### What is required
Transcribe exactly everything in the data below from the line containing "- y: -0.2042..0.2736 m" down to the line containing "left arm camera", both lines included and nothing further.

Exercise inputs Block Start

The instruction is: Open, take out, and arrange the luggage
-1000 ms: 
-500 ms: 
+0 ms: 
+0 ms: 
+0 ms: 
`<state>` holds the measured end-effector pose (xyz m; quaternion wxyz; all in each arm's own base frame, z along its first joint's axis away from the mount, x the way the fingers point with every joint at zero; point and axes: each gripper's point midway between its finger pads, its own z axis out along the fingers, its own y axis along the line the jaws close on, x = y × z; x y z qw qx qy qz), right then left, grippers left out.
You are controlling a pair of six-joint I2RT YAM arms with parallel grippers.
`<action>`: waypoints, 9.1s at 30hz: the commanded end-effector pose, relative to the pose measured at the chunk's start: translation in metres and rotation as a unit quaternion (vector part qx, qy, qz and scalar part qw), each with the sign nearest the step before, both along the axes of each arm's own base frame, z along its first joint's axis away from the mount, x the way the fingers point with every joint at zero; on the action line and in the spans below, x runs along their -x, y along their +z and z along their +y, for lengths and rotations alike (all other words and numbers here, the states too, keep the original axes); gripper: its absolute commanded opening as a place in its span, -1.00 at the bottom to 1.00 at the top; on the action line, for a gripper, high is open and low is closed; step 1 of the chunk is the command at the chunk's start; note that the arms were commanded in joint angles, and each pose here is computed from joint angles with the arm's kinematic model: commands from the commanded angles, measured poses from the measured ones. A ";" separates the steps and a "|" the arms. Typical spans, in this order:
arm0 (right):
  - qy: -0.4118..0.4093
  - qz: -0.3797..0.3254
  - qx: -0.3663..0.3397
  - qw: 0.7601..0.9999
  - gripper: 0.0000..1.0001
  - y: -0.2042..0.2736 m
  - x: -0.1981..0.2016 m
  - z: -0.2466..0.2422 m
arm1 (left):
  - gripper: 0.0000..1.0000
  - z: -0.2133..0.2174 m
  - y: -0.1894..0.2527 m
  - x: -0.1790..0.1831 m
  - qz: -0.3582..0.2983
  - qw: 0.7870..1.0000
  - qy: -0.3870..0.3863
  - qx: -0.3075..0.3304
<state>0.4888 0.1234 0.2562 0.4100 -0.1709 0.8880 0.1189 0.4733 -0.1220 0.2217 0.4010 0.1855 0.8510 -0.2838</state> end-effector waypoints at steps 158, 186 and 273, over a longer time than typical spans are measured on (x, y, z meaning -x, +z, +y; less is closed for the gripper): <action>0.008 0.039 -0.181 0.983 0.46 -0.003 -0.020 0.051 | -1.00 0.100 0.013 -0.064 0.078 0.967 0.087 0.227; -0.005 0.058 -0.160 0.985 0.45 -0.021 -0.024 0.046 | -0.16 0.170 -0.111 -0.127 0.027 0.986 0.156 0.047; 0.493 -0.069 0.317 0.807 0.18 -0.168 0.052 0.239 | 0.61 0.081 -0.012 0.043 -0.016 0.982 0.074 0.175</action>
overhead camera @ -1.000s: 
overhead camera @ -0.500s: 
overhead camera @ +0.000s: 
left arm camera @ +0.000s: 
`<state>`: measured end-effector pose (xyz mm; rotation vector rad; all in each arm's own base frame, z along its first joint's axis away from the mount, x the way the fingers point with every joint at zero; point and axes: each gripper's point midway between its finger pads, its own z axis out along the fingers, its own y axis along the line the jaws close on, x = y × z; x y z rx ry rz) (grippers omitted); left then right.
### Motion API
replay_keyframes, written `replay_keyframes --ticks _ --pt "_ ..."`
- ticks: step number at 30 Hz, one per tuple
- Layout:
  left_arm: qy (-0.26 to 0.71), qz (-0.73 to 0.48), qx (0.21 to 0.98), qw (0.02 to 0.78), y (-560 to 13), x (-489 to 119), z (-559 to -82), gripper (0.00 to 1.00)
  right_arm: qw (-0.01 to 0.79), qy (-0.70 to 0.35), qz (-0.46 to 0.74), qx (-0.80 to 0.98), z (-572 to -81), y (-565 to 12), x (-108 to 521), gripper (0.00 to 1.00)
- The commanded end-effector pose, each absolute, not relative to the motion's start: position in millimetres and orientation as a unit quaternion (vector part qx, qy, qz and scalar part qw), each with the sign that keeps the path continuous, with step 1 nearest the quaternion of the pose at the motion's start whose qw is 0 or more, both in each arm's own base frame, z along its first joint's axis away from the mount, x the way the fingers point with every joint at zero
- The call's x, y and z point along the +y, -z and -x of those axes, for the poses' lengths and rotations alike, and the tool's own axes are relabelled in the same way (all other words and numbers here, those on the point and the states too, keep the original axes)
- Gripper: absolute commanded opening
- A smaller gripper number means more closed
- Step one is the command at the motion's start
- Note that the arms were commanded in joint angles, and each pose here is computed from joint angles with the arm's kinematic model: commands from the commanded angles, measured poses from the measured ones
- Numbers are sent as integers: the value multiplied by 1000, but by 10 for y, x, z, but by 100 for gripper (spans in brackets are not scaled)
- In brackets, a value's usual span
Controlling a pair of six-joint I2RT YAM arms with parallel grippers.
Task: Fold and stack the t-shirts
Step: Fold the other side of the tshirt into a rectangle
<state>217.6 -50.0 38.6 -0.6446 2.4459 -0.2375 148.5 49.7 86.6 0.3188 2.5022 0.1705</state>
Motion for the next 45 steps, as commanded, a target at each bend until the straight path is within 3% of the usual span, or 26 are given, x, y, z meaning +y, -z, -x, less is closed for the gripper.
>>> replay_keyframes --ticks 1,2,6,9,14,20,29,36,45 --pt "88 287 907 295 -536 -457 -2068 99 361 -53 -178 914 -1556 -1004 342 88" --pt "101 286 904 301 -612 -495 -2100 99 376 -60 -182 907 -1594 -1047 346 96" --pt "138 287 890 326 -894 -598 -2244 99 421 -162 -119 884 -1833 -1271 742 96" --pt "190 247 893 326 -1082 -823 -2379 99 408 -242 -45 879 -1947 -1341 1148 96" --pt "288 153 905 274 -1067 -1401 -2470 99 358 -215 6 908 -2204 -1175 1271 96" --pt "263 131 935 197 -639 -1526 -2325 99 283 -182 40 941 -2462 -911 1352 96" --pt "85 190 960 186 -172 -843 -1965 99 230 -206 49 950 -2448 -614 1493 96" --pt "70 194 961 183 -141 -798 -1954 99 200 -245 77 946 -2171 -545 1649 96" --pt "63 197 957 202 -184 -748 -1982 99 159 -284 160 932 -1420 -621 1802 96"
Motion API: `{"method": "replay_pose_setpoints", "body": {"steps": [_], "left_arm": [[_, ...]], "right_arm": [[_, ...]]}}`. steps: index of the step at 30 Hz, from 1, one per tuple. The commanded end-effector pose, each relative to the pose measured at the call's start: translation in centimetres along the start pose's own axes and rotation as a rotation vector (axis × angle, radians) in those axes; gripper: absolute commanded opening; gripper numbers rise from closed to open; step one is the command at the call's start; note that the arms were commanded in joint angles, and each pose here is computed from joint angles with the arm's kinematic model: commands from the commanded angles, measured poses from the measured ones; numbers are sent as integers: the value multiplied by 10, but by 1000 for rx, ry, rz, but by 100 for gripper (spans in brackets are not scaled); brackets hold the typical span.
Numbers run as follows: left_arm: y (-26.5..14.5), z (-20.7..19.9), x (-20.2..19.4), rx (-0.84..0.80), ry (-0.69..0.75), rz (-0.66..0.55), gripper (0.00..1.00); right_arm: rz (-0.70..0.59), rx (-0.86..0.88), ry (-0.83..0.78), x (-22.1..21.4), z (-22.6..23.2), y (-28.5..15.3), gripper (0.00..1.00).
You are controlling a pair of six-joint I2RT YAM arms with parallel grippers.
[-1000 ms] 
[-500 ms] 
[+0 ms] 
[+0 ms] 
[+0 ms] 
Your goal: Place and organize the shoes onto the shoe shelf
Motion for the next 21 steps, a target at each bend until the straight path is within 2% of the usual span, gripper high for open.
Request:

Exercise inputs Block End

### Result
  - y: -0.2042..0.2736 m
  - x: -0.1981..0.2016 m
  - z: -0.2466..0.2422 m
arm1 (left):
  - gripper: 0.0000..1.0000
  - z: -0.2133..0.2174 m
  - y: -0.1894..0.2527 m
  - x: -0.1790..0.1831 m
  - qz: -0.3582..0.2983
  - qw: 0.7870..1.0000
  - qy: -0.3870..0.3863
  - qx: -0.3075..0.3304
<state>0.4888 0.1234 0.2562 0.4100 -0.1709 0.8880 0.1189 0.4733 -0.1220 0.2217 0.4010 0.1855 0.8510 -0.2838</state> end-effector waypoints at steps 158, 186 and 273, over a longer time than typical spans are measured on (x, y, z meaning -x, +z, +y; less is closed for the gripper): <action>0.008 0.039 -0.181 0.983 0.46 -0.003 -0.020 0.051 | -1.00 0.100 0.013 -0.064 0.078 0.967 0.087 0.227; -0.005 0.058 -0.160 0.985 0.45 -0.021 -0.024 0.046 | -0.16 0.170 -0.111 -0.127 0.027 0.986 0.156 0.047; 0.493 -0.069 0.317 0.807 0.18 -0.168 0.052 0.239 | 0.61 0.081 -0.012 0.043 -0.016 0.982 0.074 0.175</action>
overhead camera @ -1.000s: 
overhead camera @ -0.500s: 
overhead camera @ +0.000s: 
left arm camera @ +0.000s: 

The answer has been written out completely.